◆ **What to do**
Apart from the pictures, write out the records that follow exactly.

◆ **Task input**
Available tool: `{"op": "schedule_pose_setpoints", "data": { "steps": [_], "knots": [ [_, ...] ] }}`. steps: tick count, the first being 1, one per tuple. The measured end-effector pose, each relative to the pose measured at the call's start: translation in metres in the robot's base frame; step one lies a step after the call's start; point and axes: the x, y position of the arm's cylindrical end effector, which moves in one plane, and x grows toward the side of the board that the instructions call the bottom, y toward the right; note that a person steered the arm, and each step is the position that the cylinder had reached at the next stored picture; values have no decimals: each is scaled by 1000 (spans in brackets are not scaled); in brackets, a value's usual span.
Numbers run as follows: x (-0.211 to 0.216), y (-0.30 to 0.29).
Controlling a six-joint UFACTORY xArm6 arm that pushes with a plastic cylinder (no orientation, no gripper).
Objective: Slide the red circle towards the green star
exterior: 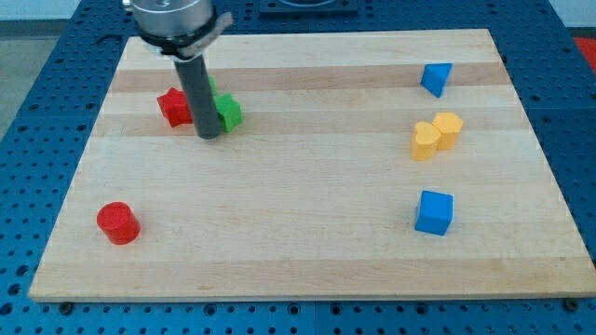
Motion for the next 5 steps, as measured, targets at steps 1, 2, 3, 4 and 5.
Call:
{"op": "schedule_pose_setpoints", "data": {
  "steps": [1,2,3,4,5],
  "knots": [
    [-2,-19],
    [22,-24],
    [63,6],
    [112,14],
    [166,14]
  ]
}}
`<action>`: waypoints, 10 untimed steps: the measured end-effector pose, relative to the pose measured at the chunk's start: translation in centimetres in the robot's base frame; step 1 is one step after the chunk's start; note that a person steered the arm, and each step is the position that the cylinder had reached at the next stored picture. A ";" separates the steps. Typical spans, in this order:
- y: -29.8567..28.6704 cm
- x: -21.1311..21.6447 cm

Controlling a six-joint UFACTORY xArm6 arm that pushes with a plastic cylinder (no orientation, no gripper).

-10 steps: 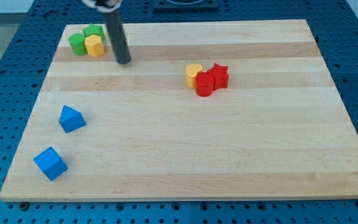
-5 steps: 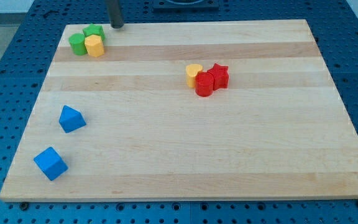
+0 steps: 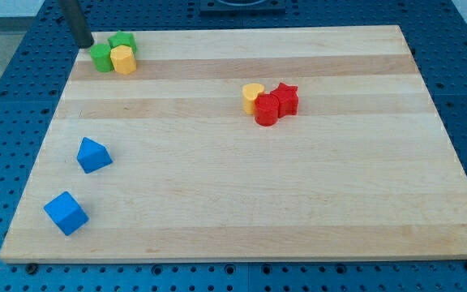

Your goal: Push yellow hexagon towards group of blocks

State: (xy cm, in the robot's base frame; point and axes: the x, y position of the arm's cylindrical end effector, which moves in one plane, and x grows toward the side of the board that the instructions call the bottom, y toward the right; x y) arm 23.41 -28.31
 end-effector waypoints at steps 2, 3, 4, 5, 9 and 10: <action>3.9 3.3; 4.8 3.4; 7.5 3.4; 10.1 3.4; 18.8 6.1; 18.6 6.6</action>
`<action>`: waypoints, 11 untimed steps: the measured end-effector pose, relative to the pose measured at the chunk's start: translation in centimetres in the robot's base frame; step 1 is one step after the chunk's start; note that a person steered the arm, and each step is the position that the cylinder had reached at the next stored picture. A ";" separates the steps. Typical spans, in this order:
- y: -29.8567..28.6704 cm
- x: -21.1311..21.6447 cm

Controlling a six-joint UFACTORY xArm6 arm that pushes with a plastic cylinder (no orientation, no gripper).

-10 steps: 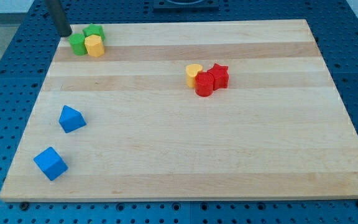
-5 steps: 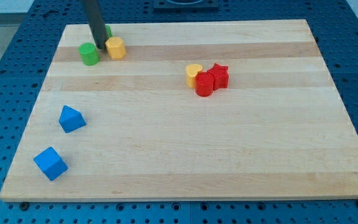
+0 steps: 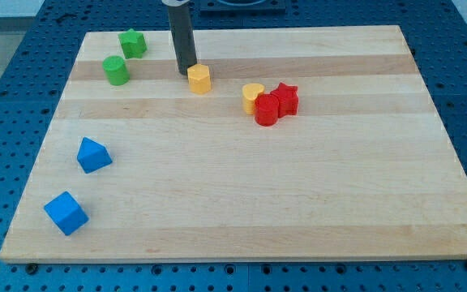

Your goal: Push yellow hexagon towards group of blocks

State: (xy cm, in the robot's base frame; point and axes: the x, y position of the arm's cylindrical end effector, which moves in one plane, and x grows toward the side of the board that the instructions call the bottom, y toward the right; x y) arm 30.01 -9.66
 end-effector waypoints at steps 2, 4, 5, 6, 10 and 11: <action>-0.4 1.2; 2.8 2.3; 6.4 2.5; 6.5 3.3; 4.8 9.6; 4.8 11.4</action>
State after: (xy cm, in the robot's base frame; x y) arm 41.37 -4.82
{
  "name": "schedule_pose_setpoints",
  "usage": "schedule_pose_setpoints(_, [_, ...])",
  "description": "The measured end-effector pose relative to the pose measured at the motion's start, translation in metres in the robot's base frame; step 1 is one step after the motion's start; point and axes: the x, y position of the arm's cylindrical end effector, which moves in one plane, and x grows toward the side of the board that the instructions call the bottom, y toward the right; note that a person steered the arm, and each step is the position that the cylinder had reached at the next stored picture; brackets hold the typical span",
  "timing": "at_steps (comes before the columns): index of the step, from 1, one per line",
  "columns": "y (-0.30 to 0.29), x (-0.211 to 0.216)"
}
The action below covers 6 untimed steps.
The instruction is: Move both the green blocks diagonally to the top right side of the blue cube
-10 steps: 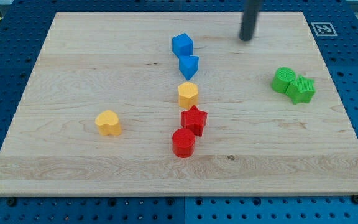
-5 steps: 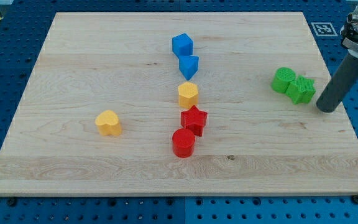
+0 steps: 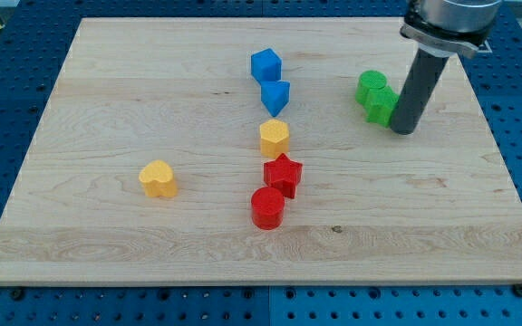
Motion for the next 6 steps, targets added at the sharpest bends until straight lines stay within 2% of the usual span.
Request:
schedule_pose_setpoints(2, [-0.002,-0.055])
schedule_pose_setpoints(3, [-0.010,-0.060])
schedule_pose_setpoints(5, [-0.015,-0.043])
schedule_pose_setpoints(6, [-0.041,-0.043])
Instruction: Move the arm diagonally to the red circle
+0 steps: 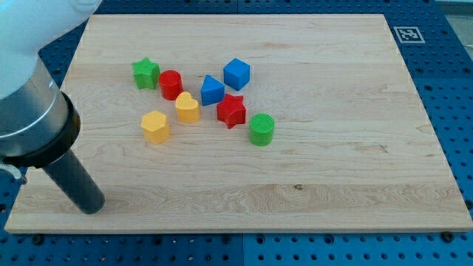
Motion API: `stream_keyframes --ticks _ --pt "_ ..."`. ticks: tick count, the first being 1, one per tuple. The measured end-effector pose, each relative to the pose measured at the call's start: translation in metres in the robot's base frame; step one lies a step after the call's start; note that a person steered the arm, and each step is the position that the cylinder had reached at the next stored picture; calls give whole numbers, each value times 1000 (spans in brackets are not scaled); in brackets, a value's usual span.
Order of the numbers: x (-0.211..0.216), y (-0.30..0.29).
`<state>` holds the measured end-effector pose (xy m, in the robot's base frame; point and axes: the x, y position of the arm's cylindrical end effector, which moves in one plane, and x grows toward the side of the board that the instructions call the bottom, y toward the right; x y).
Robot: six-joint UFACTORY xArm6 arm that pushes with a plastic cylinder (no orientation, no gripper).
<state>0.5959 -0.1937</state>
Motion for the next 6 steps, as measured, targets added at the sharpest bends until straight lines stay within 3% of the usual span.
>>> stream_keyframes --ticks 6 --pt "-21 -2"
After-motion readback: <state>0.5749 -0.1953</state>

◆ **Answer**
Available tool: `{"op": "schedule_pose_setpoints", "data": { "steps": [_], "knots": [ [_, ...] ] }}`. steps: tick count, the first being 1, one per tuple. The measured end-effector pose, each relative to the pose measured at the call's start: translation in metres in the robot's base frame; step one lies a step after the call's start; point and axes: the x, y position of the arm's cylindrical end effector, which moves in one plane, and x grows toward the side of the board that the instructions call the bottom, y toward the right; note that a person steered the arm, and each step is the position that the cylinder had reached at the next stored picture; values have no decimals: each is scaled by 1000 (spans in brackets are not scaled); in brackets, a value's usual span.
Numbers run as follows: x (-0.211 to 0.216), y (-0.30 to 0.29).
Controlling a six-joint UFACTORY xArm6 arm that pushes with a plastic cylinder (no orientation, no gripper).
Objective: Slide the red circle towards the green star
exterior: 
Motion for the next 5 steps, as measured, targets at steps 1, 2, 3, 4 and 5.
Call:
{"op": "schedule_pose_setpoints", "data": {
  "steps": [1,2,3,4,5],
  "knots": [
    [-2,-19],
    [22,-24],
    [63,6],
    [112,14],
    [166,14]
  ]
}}
`<action>`: waypoints, 10 untimed steps: the measured end-effector pose, relative to the pose measured at the chunk's start: translation in centimetres in the robot's base frame; step 1 is one step after the chunk's start; note that a person steered the arm, and each step is the position that the cylinder had reached at the next stored picture. A ";" separates the steps. Typical spans, in this order:
- y: -29.8567..28.6704 cm
- x: -21.1311..21.6447 cm

Controlling a six-joint UFACTORY xArm6 arm that pushes with a plastic cylinder (no orientation, no gripper).

-10 steps: 
-5 steps: 
+0 steps: 

Your goal: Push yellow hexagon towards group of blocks

State: (xy cm, in the robot's base frame; point and axes: the x, y position of the arm's cylindrical end effector, which moves in one plane, and x grows toward the side of the board that the instructions call the bottom, y toward the right; x y) arm 23.41 -28.31
 end-effector waypoints at steps 2, 3, 4, 5, 9 and 10: <action>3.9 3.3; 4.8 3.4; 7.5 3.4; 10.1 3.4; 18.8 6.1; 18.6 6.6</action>
`<action>`: waypoints, 11 untimed steps: the measured end-effector pose, relative to the pose measured at the chunk's start: translation in centimetres in the robot's base frame; step 1 is one step after the chunk's start; note that a person steered the arm, and each step is the position that the cylinder had reached at the next stored picture. A ";" separates the steps. Typical spans, in this order:
- y: -29.8567..28.6704 cm
- x: -21.1311..21.6447 cm

Controlling a six-joint UFACTORY xArm6 arm that pushes with a plastic cylinder (no orientation, no gripper).

-10 steps: 
-5 steps: 
+0 steps: 

Your goal: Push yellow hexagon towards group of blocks

State: (xy cm, in the robot's base frame; point and axes: the x, y position of the arm's cylindrical end effector, which moves in one plane, and x grows toward the side of the board that the instructions call the bottom, y toward the right; x y) arm 30.01 -9.66
 end-effector waypoints at steps 2, 4, 5, 6, 10 and 11: <action>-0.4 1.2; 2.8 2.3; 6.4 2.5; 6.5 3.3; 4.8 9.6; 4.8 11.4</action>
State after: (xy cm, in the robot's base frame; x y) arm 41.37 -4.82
{
  "name": "schedule_pose_setpoints",
  "usage": "schedule_pose_setpoints(_, [_, ...])",
  "description": "The measured end-effector pose relative to the pose measured at the motion's start, translation in metres in the robot's base frame; step 1 is one step after the motion's start; point and axes: the x, y position of the arm's cylindrical end effector, which moves in one plane, and x grows toward the side of the board that the instructions call the bottom, y toward the right; note that a person steered the arm, and each step is the position that the cylinder had reached at the next stored picture; brackets hold the typical span",
  "timing": "at_steps (comes before the columns): index of the step, from 1, one per line",
  "columns": "y (-0.30 to 0.29), x (-0.211 to 0.216)"
}
The action below covers 6 untimed steps.
The instruction is: Move both the green blocks diagonally to the top right side of the blue cube
-10 steps: 
-5 steps: 
+0 steps: 
Motion for the next 6 steps, targets added at the sharpest bends until straight lines stay within 2% of the usual span.
Request:
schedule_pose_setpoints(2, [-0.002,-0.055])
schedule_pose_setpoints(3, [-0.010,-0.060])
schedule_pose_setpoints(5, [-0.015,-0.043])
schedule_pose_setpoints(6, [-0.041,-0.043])
Instruction: Move the arm diagonally to the red circle
+0 steps: 
Motion API: `stream_keyframes --ticks _ --pt "_ ..."`. ticks: tick count, the first being 1, one per tuple. The measured end-effector pose, each relative to the pose measured at the call's start: translation in metres in the robot's base frame; step one lies a step after the call's start; note that a person steered the arm, and each step is the position that the cylinder had reached at the next stored picture; calls give whole numbers, each value times 1000 (spans in brackets are not scaled); in brackets, a value's usual span.
Order of the numbers: x (-0.211..0.216), y (-0.30..0.29).
`<state>` holds the measured end-effector pose (xy m, in the robot's base frame; point and axes: the x, y position of the arm's cylindrical end effector, which moves in one plane, and x grows toward the side of the board that the instructions call the bottom, y toward the right; x y).
Robot: six-joint UFACTORY xArm6 arm that pushes with a plastic cylinder (no orientation, no gripper).
<state>0.5959 -0.1937</state>
Motion for the next 6 steps, as measured, targets added at the sharpest bends until straight lines stay within 3% of the usual span.
>>> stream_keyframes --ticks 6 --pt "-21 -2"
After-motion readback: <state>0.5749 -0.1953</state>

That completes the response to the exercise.